WORK TO BE COMPLETED =
Which of the lines below mention the word "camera"? Pull each one out.

++++ INFORMATION SHOWN ++++

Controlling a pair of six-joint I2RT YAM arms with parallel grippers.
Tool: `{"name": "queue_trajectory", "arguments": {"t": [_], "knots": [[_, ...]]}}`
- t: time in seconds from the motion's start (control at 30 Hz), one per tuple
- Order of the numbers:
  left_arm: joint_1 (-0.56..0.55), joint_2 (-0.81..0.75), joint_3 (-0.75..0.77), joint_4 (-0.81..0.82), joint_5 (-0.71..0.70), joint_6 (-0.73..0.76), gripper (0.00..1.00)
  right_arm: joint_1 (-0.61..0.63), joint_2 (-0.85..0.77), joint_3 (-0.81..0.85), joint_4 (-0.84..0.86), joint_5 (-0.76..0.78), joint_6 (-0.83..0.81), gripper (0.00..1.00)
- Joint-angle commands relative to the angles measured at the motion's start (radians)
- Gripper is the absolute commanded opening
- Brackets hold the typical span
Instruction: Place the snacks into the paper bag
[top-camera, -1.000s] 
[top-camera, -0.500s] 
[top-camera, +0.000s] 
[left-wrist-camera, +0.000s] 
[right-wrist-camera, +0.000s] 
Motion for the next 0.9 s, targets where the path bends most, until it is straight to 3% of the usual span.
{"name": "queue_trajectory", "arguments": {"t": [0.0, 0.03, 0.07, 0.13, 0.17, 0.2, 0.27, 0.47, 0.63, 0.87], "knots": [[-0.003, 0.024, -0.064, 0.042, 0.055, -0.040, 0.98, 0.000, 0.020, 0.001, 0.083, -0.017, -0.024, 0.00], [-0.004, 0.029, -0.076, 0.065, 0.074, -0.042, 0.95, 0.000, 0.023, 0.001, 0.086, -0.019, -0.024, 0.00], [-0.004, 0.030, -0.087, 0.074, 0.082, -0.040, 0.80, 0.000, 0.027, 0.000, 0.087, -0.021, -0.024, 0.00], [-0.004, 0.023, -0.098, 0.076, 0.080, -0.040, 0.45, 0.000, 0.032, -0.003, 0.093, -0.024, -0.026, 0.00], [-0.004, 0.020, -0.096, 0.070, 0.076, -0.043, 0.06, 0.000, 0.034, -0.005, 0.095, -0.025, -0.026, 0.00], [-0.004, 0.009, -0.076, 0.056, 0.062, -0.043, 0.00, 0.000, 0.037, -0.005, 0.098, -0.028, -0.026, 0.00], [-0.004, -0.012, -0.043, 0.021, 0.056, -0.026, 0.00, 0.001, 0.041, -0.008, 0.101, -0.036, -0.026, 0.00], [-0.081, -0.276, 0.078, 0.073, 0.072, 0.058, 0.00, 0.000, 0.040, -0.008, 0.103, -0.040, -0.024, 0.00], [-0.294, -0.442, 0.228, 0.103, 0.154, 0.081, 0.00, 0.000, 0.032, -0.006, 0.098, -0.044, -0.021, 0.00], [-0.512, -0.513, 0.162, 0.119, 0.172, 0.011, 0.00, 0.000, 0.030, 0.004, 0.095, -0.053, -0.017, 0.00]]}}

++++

ANSWER SPACE =
[top-camera, -1.000s] 
[top-camera, -0.500s] 
[top-camera, +0.000s] 
[left-wrist-camera, +0.000s] 
[right-wrist-camera, +0.000s] 

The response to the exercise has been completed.